The U.S. Department of Transportation’s Federal Aviation Administration (“FAA”) on December 28, 2020, in a press release announced final rules for Unmanned Aircraft (“UA”), commonly known as drones. These final rules were published in the Federal Register on January 15, 2021, at 86 FR 4390, which established March 16, 2021 as the date upon which the rules will become final.
The first rule will require Remote Identification (“Remote ID”) of drones and allow operators of small drones to fly over people and at night under certain conditions. The FAA press release indicated that the new rule Remote ID rules are timely, since drones represent the fastest-growing segment in the entire transportation sector – with currently over 1.7 million drone registrations and 203,000 FAA-certificated remote pilots.
The FAA in its press release states that “Remote ID will help mitigate risks associated with expanded drone operations, such as flights over people and at night, and both rules support technological and operational innovation and advancements.”

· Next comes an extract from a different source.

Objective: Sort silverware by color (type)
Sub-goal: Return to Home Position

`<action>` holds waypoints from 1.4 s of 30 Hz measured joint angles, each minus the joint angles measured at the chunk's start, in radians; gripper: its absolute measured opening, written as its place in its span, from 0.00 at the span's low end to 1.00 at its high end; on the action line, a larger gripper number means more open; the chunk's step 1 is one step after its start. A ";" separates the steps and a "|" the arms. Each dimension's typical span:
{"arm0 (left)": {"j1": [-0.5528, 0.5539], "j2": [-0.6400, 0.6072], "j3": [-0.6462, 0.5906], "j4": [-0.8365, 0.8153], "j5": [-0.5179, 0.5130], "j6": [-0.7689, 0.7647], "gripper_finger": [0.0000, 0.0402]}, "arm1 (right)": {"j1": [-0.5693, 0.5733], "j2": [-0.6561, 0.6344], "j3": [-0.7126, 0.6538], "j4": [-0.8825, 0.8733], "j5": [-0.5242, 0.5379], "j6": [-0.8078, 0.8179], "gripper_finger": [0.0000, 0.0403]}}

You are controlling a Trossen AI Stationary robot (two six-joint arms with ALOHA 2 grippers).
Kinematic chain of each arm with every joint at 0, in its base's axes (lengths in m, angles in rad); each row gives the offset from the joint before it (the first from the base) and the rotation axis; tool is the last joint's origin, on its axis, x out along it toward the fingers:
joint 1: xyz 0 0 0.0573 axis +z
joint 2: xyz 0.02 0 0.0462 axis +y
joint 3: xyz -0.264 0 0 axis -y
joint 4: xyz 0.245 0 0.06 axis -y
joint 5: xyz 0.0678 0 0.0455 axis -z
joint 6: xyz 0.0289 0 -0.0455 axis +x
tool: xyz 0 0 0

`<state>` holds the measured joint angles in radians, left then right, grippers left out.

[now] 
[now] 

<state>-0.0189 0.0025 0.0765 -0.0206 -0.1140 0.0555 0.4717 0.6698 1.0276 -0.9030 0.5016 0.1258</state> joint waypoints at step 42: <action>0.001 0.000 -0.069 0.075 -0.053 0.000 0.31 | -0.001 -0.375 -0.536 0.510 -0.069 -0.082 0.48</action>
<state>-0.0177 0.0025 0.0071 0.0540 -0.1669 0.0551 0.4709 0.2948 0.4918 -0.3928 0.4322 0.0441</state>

The new rules should have a significant impact with respect to the development of the UAS industry. “The new rules make way for the further integration of drones into our airspace by addressing safety and security concerns,” said FAA Administrator Steve Dickson. “They get us closer to the day when we will more routinely see drone operations such as the delivery of packages.”
The Remote ID rule (PDF) applies to all operators of drones that require FAA registration. There are three ways to comply with the operational requirements:
1. Operate a standard Remote ID drone that broadcasts identification and location information of the drone and control station;
2. Operate a drone with a Remote ID broadcast module (may be a separate device attached to the drone), which broadcasts identification, location, and take-off information; or
3. Operate a drone without Remote ID but at specific FAA-recognized identification areas.
See the link to the full text of the final rule at FAA’s
Remote ID webpage here.
There is one interesting note initially from a legal perspective. The FAA makes clear in the Remote ID Executive Summary in footnote 1 that the new Remote ID rules apply broadly to unmanned aircraft (“UA”) and not simply unmanned aircraft systems (“UAS”). Footnote 1 states in part:
The FAA does not use the terms unmanned aircraft system and unmanned aircraft interchangeably. The FAA uses the term unmanned aircraft as defined in 14 CFR 1.1 to refer specifically to the unmanned aircraft itself. The FAA uses the term unmanned aircraft system to refer to both the unmanned aircraft and any communication links and components that control the unmanned aircraft. As explained in section V.A of this rule, the FAA is adding the definition of unmanned aircraft system to 14 CFR part 1.
Given the extensive nature of this Remote ID final rule (124 pages in the Federal Register) further analysis of this final rule will follow.